What the exercise asks: Go line by line through the entries and show those that hold the string "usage".

Start of Materials provided

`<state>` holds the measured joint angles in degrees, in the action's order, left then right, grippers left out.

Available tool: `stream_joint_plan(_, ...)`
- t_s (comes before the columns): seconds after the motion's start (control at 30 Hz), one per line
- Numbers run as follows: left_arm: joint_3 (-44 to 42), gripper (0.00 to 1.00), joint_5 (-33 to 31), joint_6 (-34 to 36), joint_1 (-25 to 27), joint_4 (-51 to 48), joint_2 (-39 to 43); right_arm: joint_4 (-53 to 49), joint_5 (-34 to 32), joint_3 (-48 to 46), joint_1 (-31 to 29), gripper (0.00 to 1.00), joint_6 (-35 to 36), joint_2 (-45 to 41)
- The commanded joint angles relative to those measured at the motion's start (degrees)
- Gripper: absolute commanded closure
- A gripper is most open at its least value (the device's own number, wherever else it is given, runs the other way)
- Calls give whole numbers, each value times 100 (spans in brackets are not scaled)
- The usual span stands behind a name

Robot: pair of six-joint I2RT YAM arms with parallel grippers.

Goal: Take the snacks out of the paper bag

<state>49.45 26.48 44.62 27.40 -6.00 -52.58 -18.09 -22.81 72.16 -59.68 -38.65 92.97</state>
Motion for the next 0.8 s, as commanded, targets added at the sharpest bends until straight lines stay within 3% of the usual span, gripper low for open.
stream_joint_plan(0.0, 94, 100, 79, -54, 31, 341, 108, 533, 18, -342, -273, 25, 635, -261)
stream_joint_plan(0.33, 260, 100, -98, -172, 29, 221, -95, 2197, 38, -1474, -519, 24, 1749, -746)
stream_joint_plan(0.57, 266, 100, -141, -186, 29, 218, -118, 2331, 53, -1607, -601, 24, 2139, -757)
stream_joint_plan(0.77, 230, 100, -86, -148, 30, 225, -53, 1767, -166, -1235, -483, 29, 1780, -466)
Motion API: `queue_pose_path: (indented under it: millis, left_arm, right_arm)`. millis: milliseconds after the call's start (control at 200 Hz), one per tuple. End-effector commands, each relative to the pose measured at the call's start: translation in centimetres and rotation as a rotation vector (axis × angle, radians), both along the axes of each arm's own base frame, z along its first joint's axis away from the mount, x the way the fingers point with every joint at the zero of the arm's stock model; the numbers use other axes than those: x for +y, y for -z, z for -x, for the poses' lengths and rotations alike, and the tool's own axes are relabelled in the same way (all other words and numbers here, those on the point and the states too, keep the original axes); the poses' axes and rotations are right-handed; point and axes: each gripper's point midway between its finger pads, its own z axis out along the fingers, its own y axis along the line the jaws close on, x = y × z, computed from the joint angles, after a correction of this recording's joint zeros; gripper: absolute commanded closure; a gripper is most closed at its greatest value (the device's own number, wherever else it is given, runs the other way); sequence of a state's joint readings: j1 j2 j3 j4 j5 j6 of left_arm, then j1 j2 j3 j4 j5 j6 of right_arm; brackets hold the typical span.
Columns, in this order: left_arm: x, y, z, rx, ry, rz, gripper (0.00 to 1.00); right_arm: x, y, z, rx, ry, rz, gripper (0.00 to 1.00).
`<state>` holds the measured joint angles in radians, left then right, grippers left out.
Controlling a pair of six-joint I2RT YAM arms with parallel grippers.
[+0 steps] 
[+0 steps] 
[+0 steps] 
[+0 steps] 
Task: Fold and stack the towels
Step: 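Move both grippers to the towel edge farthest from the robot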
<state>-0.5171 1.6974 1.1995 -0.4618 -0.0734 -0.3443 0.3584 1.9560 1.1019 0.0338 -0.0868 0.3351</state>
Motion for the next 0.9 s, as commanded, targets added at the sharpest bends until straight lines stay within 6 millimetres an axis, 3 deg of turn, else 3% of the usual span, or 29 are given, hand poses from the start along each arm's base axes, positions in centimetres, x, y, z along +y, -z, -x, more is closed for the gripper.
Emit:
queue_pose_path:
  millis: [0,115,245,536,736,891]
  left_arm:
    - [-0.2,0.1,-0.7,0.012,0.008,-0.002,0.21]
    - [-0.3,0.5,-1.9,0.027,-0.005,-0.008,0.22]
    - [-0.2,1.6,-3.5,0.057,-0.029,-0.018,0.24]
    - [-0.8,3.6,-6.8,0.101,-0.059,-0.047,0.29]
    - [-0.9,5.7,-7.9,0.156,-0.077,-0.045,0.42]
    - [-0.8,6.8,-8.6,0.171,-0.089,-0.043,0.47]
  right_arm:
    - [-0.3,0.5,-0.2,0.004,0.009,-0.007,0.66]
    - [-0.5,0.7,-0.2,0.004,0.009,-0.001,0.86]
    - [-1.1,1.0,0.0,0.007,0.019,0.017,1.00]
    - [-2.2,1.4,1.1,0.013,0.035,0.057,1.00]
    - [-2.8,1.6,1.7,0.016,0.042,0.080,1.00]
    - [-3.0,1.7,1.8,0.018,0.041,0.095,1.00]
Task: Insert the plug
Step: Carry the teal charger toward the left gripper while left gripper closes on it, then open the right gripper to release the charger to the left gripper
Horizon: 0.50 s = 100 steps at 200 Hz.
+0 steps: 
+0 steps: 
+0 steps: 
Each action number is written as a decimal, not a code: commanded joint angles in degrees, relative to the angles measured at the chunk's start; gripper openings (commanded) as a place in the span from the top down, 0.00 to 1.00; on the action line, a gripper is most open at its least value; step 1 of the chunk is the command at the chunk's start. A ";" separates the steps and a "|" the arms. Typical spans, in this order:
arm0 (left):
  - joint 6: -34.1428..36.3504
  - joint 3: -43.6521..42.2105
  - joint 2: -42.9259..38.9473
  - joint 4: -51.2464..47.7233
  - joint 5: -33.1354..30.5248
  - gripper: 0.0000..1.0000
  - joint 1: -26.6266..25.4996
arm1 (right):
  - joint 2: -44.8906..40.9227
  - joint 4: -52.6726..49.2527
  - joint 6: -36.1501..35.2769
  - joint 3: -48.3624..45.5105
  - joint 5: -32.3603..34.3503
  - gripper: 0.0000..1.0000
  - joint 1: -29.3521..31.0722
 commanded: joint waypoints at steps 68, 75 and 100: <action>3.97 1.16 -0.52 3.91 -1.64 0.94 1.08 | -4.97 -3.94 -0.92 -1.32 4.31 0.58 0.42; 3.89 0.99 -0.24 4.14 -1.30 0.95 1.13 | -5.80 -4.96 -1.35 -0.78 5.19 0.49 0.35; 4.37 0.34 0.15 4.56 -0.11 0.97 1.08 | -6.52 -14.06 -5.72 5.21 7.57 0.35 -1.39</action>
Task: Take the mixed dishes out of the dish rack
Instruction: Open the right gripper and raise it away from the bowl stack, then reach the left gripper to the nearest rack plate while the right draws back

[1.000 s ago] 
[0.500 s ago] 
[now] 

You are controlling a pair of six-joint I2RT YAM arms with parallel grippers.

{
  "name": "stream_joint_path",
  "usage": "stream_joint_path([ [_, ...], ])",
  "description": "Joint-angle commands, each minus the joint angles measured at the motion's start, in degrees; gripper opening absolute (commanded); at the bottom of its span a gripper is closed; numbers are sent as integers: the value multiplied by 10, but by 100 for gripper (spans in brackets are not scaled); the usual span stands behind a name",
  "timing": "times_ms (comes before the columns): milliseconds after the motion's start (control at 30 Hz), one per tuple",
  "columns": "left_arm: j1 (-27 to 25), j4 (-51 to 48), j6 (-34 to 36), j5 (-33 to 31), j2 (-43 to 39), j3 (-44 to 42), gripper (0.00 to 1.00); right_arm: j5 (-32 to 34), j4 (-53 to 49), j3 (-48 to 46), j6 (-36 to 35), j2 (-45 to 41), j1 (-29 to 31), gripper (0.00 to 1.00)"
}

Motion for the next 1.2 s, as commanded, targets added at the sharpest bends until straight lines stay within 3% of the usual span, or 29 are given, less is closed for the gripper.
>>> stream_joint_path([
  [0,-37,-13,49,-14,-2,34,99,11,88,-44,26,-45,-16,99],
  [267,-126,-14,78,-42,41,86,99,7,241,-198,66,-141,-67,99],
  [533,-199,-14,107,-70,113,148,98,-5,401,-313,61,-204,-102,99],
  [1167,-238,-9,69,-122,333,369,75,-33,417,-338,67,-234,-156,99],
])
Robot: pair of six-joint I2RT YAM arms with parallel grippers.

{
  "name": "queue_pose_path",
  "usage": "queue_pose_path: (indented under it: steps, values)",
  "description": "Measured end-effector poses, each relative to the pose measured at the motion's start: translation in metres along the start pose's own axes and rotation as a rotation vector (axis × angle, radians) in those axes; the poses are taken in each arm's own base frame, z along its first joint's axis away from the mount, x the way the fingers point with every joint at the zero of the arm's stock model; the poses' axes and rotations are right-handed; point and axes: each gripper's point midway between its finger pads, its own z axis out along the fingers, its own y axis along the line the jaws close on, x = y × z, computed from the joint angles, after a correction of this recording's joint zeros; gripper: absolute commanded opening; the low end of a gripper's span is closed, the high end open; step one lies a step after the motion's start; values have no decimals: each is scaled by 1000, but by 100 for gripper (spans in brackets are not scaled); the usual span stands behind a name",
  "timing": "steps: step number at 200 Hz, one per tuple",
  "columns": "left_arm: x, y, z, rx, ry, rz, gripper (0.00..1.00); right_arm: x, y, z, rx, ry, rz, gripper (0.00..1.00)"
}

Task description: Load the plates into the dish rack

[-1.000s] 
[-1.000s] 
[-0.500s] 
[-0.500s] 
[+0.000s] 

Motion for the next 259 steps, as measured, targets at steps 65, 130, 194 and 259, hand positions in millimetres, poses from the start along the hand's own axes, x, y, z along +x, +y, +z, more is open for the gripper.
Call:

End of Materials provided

Answer section:
  "usage": "stream_joint_path([ [_, ...], ])",
  "usage": "queue_pose_path: (indented under it: steps, values)",

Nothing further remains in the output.